On 7/25/18 11:38 AM, Eric W. Biederman wrote:
> 
> Absolutely NOT.  Global thresholds are exactly correct given the fact
> you are running on a single kernel.
> 
> Memory is not free (Even though we are swimming in enough of it memory
> rarely matters).  One of the few remaining challenges is for containers
> is finding was to limit resources in such a way that one application
> does not mess things up for another container during ordinary usage.
> 
> It looks like the neighbour tables absolutely are that kind of problem,
> because the artificial limits are too strict.   Completely giving up on
> limits does not seem right approach either.  We need to fix the limits
> we have (perhaps making them go away entirely), not just apply a
> band-aid.  Let's get to the bottom of this and make the system better.

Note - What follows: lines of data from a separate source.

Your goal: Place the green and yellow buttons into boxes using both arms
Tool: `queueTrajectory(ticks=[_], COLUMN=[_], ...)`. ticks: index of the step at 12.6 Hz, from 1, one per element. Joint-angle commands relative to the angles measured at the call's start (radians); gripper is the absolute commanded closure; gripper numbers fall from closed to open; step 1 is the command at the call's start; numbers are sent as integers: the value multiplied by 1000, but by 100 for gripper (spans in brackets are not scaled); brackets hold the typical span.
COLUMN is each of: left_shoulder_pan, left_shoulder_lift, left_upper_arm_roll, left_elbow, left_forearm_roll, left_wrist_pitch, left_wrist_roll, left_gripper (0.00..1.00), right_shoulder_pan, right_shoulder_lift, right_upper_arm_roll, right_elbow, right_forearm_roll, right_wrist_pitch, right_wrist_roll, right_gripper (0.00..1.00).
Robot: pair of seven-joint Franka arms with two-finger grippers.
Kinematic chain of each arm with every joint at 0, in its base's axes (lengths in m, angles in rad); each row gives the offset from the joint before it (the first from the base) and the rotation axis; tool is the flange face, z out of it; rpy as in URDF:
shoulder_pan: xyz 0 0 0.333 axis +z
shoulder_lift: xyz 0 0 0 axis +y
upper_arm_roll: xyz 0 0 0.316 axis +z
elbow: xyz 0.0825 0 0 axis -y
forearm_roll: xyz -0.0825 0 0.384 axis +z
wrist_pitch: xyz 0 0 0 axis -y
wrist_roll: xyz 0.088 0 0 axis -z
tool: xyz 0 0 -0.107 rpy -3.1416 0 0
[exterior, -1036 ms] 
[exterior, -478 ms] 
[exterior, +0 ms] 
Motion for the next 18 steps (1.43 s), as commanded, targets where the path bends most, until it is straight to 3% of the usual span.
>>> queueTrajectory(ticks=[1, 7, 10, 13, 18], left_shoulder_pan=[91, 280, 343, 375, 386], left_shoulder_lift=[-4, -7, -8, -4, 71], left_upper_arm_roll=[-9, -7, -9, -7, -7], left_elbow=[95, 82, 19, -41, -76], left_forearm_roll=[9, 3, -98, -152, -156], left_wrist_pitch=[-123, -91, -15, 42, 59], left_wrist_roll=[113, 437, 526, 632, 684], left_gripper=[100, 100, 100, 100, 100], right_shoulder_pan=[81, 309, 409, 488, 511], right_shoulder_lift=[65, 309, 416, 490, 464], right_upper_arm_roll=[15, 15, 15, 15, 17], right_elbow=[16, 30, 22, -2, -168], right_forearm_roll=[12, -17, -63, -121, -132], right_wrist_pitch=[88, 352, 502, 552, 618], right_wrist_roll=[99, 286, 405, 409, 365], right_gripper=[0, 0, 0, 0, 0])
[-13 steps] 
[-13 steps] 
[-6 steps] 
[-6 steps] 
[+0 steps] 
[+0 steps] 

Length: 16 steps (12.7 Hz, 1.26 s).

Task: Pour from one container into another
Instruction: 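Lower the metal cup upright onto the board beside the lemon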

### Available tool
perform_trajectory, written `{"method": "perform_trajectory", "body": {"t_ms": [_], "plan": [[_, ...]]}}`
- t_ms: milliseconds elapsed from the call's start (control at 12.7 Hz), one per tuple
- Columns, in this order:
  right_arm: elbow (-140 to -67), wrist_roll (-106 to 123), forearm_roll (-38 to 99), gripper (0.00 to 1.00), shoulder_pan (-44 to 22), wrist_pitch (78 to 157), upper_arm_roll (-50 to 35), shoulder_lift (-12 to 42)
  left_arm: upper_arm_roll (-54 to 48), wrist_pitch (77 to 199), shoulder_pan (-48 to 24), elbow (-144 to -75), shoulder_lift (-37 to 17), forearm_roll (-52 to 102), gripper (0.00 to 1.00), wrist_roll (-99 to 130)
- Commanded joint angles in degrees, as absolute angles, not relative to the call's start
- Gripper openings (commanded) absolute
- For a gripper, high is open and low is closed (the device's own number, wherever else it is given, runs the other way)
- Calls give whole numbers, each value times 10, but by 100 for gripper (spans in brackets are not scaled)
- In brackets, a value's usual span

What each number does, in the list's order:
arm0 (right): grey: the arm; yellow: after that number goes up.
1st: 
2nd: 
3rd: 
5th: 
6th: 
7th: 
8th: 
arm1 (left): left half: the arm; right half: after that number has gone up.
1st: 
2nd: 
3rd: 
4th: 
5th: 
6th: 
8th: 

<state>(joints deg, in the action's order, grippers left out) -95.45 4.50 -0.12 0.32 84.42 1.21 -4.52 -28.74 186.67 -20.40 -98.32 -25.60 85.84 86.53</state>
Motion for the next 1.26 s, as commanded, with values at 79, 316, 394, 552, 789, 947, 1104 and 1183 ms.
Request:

Eric: yes, they all share the global resource of memory and there should
be limits on how many entries a remote entity can create.

Network namespaces can provide a separation such that one namespace does
not disrupt networking in another. It is absolutely appropriate to do
so. Your rigid stance is inconsistent given the basic meaning of a
network namespace and the parallels to this same problem -- bridges,
vxlans, and ip fragments. Only neighbor tables are not per-device or per
namespace; your insistence on global limits is missing the mark and wrong.